Por fim, considerando que nada fora apurado quanto à idoneidade cívica de Machado, as juízas entenderam não lhe aplicar a sanção prevista no artigo 246º do Código Penal, que estabelece a possibilidade de que quem seja condenado pelo crime tipificado no artigo 240º, como é o caso, possa ser "ser incapacitado para eleger o Presidente da República, os deputados à Assembleia da República, os deputados ao Parlamento Europeu, os deputados às Assembleias Legislativas das Regiões Autónomas e os titulares dos órgãos das autarquias locais, para ser eleito como tal ou para ser jurado, por período de dois a dez anos."
Esta decisão surge enquanto decorre o julgamento do ativista antirracista Mamadou Ba, que Machado acusa de o difamar e caluniar ao relacioná-lo com a morte do português de origem cabo-verdiana Alcindo Monteiro, na já referida noite de 10 de junho de 1995 (Ba escreveu no Facebook: "Mário Machado é um dos principais responsáveis pela morte de Alcindo Monteiro").

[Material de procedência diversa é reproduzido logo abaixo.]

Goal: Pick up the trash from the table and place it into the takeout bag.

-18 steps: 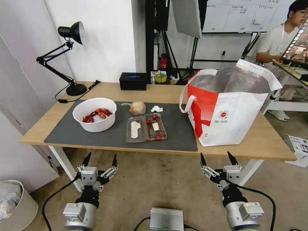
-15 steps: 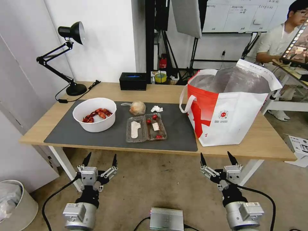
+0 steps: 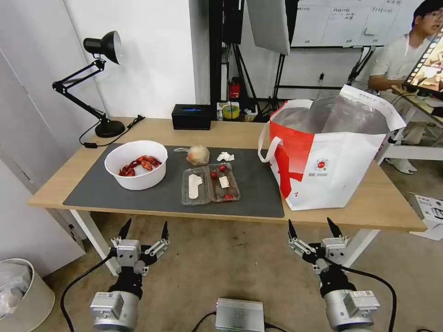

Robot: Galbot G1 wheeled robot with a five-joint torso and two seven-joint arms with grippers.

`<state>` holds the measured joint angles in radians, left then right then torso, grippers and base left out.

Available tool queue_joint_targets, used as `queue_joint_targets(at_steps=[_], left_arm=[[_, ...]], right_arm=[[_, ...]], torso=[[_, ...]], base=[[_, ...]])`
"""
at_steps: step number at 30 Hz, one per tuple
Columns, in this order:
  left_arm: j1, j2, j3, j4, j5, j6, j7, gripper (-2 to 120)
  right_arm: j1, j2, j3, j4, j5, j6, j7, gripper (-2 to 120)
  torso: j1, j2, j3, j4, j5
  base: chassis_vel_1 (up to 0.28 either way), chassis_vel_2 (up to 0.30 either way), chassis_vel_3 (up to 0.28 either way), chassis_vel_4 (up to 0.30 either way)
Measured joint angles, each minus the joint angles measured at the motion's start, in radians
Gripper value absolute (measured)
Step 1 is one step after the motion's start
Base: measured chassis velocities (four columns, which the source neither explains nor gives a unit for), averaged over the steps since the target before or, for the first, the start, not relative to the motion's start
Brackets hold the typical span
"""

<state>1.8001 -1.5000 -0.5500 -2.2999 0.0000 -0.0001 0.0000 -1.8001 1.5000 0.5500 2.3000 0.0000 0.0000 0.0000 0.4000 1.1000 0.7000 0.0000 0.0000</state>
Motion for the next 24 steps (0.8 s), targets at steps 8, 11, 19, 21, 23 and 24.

Alcindo Monteiro foi assassinado por um grupo de supremacistas brancos associados a Machado - que, à época dos factos com 19 anos, foi como já referido condenado, por ofensas à integridade física, por participar no ataque concertado daquela noite. Numa das sessões do julgamento de Ba, a 12 de maio, Machado afirmou, segundo a Agência Lusa, que "desde que saiu da prisão não cometeu qualquer crime".
De acordo com o texto do acórdão, que contém uma longa descrição sobre as circunstâncias da vida do arguido, à data da instauração do processo, em 2019, Machado, então com 43 anos, vivia com a mãe.
Tem atualmente cinco filhos com várias mulheres - dois de 22 anos, um de 18, um de 14 e outra de três anos, não vivendo com qualquer deles. Quando, lê-se na decisão judicial, "questionado relativamente à regulação das responsabilidades parentais e, designadamente, quanto à sua comparticipação para o sustento dos filhos, referiu manter um bom relacionamento com as mães dos mesmos 'ajudando quando lhe é solicitado' acrescentando ser este tema da 'reserva da sua vida privada', mostrando-se desagradado com as questões colocadas, recusando-se a prestar mais informações sobre este assunto".
Em termos profissionais, afirmou trabalhar como jurista, o que lhe proporcionará "um rendimento mensal médio de 600€", tendo também referido "dar aulas de preparação física, num espaço particular em Mafra, propriedade da sua ex-companheira, treinando amigos e outras pessoas a quem cobra, alegadamente, 150€/por 10 aulas, atividade com a qual obtém cerca de 1000€/mês". Garante igualmente "explorar uma loja de antiguidades, em Mafra, que lhe proporcionará cerca de 400€/mês", avaliando a sua situação económica como "equilibrada", apesar de admitir "contar com o apoio pontual da mãe e com a herança do progenitor, falecido em 2017". Nos tempos livres diz praticar musculação.
Nota: Texto alterado às 16H42 de 3 de junho, para retificar a informação sobre um outro processo por incitamento ao ódio que corre contra Mário Machado: trata-se, ao contrário do que tinha sido escrito, não de incitamento ao ódio e violência com base na discriminação racial mas de género e ideológica.